Monday, May 30, 2016

Bret Stephens, Wall Street Journal editor, says GOP voters need to learn 'lesson' on Donald Trump

This is just breath-takingly elitist ... "Oh, yes, please teach me, Mr. Stephens, how to be a better Republican ... how to toe the party line."

Bret Stephens, the deputy editorial page editor for the Wall Street Journal, took to CNN television to send a clear message about Donald Trump that included this subtle warning: He must be stopped at all costs and his supporters must be schooled in what's good for the party.

His words, as captured by Breitbart: "I most certainly will not vote for Donald Trump. I will vote for the least left-wing opponent to Donald Trump and I want to make a vote to make sure that he has – that he is the biggest loser in presidential history since, I don't know, Alf Landon or going back further."

Landon served as the governor of Kansas in the 1930s, first taking office in 1932 then winning reelection in 1934. In 1936, the Republican Party chose him as the candidate to beat Franklin D. Roosevelt. But he lost by a huge margin, with Roosevelt taking nearly 28 million votes to Landon's near-17 million.

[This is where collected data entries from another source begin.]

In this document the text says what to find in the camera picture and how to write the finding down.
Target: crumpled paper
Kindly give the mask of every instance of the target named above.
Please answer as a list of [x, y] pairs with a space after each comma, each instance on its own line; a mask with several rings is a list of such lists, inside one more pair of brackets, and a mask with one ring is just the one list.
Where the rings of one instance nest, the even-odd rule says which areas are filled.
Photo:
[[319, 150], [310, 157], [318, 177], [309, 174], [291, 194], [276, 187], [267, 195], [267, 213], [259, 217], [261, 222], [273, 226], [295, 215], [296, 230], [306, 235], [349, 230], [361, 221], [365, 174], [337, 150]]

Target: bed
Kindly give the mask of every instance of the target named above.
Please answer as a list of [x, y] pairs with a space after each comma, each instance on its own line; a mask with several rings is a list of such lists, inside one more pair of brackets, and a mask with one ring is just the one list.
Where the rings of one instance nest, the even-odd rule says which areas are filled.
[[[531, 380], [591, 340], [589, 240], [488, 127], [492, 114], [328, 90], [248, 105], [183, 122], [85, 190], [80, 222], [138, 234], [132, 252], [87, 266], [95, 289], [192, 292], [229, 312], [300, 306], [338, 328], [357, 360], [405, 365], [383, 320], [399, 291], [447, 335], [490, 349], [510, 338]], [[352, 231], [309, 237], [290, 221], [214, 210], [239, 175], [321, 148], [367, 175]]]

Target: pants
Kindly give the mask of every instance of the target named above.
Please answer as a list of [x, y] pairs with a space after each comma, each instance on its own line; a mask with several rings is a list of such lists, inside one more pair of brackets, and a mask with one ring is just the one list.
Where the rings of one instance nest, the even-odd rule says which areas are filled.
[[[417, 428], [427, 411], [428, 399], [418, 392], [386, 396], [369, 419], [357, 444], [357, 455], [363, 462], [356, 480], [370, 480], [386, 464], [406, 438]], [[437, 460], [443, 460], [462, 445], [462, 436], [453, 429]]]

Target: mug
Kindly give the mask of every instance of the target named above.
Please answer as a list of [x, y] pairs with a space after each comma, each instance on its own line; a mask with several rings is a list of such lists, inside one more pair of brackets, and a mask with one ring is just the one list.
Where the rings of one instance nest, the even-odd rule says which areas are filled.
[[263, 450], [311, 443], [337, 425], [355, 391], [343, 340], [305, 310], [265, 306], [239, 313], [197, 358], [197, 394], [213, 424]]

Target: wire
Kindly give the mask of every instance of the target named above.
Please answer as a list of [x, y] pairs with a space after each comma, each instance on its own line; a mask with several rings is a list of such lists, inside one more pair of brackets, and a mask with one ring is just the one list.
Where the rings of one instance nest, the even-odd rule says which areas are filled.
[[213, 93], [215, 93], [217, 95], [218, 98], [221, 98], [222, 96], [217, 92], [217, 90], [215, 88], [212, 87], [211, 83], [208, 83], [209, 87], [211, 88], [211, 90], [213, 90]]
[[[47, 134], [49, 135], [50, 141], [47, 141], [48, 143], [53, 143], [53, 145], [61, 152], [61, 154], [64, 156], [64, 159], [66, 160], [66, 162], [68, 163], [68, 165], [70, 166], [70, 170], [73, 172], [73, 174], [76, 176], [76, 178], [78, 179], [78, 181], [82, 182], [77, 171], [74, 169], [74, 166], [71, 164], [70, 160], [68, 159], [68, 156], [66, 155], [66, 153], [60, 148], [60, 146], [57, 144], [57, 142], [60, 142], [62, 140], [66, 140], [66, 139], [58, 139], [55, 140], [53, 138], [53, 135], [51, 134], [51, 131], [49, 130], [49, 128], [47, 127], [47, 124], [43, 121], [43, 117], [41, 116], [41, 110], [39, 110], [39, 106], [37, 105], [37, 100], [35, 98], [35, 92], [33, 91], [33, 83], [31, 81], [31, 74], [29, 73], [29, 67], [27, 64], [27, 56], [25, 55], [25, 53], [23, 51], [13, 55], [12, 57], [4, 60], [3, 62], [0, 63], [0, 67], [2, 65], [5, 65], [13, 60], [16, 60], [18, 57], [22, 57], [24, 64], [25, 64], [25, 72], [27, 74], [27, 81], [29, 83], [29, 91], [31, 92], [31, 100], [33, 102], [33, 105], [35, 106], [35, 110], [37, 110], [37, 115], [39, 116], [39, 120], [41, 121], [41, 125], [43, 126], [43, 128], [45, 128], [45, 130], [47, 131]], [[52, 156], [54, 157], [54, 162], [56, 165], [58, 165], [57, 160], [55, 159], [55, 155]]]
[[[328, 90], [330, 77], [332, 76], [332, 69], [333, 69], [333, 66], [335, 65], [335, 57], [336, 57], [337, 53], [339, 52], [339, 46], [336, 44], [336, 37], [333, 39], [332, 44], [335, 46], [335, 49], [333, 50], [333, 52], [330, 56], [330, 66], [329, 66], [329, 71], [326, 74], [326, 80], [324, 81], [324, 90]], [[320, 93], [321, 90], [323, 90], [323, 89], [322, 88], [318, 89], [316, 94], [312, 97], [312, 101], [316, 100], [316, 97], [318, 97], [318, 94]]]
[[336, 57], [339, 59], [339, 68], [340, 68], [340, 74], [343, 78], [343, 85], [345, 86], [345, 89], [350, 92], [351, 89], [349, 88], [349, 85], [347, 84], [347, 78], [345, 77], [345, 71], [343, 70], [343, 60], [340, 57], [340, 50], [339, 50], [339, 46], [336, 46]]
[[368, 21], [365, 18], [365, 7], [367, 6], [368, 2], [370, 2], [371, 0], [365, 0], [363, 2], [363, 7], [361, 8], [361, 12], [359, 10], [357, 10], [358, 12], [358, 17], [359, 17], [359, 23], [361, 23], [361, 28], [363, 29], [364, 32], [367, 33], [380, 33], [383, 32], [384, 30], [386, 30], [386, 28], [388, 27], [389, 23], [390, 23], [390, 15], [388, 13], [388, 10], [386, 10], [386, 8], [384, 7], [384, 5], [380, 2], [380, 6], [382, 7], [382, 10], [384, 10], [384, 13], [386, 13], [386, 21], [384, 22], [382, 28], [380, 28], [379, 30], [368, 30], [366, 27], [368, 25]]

Stephens continued, telling host Fareed Zakaria he'd like Trump to lose by such a margin, and in the process, remind GOP voters they shouldn't back someone who goes against the party's grain.

"It's important that Donald Trump and what he represents – this kind of ethnic, quote, 'conservatism,' or populism, be so decisively rebuked that the Republican Party, the Republican voters, will forever learn their lesson that they cannot nominate a man so manifestly unqualified to be president in any way, shape or form," he said. "So they have to learn a lesson in the way perhaps Democrats learned from [George] McGovern in '72. George Will said let's have him lose in 50 states. Why not Guam, Puerto Rico and the District of Columbia, too?"

One of Trump's major draws with voters, aside from his views on immigration and the need to tighten border controls, has been his outsider status and his perceived bucking of establishment and elitist Republican Party conventions.